What the task asks:
Search the data below, and report every line in which "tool" occurs.

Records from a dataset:
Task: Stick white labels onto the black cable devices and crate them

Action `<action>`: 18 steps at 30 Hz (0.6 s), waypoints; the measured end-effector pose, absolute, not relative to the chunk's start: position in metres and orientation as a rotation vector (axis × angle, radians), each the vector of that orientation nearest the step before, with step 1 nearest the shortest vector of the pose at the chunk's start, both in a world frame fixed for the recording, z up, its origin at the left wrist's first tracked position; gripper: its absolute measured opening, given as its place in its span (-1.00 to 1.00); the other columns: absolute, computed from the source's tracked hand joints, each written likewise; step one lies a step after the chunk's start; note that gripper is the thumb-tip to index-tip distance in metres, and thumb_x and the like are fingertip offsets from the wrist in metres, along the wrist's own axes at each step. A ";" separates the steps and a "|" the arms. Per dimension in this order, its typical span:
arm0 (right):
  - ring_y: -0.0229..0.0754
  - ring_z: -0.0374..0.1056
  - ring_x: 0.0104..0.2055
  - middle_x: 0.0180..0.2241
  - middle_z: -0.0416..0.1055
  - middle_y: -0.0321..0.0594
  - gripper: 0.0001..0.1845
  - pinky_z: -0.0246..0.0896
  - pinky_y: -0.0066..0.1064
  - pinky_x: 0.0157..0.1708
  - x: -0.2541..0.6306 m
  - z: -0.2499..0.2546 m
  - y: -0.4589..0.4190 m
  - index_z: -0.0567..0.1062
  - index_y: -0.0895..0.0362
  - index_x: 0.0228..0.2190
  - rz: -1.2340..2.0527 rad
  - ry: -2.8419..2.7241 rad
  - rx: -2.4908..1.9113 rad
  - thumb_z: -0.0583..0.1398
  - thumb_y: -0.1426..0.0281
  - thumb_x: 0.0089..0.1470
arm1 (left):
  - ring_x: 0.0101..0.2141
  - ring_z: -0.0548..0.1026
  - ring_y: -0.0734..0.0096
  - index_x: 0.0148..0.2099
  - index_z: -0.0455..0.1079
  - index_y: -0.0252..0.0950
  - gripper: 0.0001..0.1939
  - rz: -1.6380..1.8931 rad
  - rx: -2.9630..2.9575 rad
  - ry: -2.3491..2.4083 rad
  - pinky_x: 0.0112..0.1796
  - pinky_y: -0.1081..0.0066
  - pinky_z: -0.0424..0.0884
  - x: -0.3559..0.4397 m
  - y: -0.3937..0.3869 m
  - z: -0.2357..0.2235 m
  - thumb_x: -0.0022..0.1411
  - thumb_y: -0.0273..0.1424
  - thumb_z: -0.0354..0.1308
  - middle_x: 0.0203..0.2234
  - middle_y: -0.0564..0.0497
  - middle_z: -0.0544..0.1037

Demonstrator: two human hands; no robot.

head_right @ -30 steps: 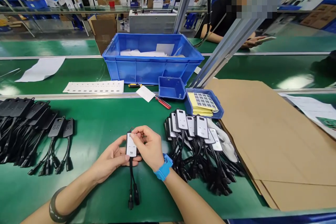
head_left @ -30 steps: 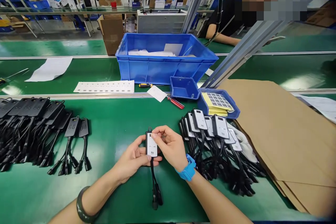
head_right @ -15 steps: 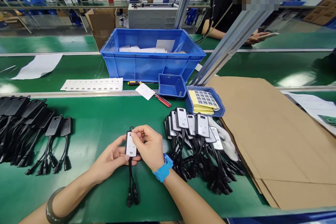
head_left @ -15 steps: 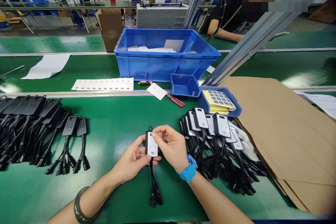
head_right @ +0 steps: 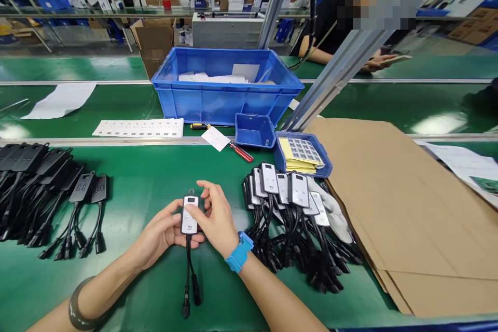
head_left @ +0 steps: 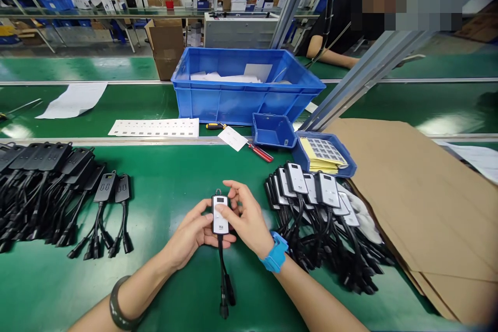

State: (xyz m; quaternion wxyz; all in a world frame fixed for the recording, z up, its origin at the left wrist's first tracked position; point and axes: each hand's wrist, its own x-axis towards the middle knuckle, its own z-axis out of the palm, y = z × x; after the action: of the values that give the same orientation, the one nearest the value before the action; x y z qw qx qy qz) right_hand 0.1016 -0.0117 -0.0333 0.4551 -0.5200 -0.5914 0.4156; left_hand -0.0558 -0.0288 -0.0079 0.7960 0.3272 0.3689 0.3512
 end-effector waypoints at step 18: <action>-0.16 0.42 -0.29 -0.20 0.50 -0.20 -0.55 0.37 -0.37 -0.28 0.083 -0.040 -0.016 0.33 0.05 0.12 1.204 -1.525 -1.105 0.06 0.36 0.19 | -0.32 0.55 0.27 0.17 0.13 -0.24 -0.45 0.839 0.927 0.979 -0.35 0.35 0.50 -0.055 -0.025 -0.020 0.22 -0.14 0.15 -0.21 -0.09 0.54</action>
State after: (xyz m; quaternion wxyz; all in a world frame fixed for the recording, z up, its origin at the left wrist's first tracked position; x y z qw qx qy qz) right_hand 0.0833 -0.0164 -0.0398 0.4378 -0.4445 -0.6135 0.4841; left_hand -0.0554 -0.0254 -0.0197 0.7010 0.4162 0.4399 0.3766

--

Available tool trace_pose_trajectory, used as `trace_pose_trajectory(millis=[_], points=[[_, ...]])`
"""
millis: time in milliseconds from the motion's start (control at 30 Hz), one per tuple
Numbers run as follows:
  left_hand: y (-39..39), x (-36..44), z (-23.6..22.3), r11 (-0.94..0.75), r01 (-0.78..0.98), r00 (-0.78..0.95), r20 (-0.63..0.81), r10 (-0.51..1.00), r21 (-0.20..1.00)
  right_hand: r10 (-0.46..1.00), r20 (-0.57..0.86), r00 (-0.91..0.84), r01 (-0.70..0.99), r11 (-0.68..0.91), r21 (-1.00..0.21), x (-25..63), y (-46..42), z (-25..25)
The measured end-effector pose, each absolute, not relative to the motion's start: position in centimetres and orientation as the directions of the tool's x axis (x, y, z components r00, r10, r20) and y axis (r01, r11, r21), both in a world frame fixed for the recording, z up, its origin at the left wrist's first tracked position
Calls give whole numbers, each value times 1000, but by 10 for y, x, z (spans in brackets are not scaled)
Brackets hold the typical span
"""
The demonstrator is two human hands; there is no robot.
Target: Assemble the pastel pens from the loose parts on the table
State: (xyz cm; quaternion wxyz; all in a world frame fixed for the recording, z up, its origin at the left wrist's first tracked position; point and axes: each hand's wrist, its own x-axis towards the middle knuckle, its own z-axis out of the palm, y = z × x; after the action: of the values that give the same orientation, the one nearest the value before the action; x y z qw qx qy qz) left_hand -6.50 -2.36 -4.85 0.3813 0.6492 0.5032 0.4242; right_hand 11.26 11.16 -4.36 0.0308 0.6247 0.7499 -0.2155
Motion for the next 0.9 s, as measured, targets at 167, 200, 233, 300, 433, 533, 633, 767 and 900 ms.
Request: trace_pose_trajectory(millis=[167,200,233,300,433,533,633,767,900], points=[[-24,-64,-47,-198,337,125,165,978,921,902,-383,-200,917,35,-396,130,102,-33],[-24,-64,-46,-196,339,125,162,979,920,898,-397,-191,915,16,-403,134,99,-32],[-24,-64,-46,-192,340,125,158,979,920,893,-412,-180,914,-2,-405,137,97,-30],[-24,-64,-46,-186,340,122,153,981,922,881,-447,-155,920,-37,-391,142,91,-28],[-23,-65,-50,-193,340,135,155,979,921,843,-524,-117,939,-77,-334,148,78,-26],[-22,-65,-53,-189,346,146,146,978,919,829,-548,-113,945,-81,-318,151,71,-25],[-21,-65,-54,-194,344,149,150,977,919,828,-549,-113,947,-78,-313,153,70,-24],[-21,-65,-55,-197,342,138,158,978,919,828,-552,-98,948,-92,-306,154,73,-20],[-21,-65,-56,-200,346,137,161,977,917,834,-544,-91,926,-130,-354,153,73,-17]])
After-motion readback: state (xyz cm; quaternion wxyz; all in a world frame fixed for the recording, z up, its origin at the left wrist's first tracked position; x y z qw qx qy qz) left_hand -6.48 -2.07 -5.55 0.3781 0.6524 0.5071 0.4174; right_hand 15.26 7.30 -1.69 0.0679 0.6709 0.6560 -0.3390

Answer area:
Available tool trace_pose_trajectory, used as `trace_pose_trajectory(millis=[_], points=[[_, ...]])`
The measured end-effector pose, each absolute, not relative to the motion's start: position in centimetres and orientation as the directions of the tool's x axis (x, y, z components r00, r10, r20) and y axis (r01, r11, r21), both in a world frame fixed for the recording, z up, its origin at the left wrist's first tracked position

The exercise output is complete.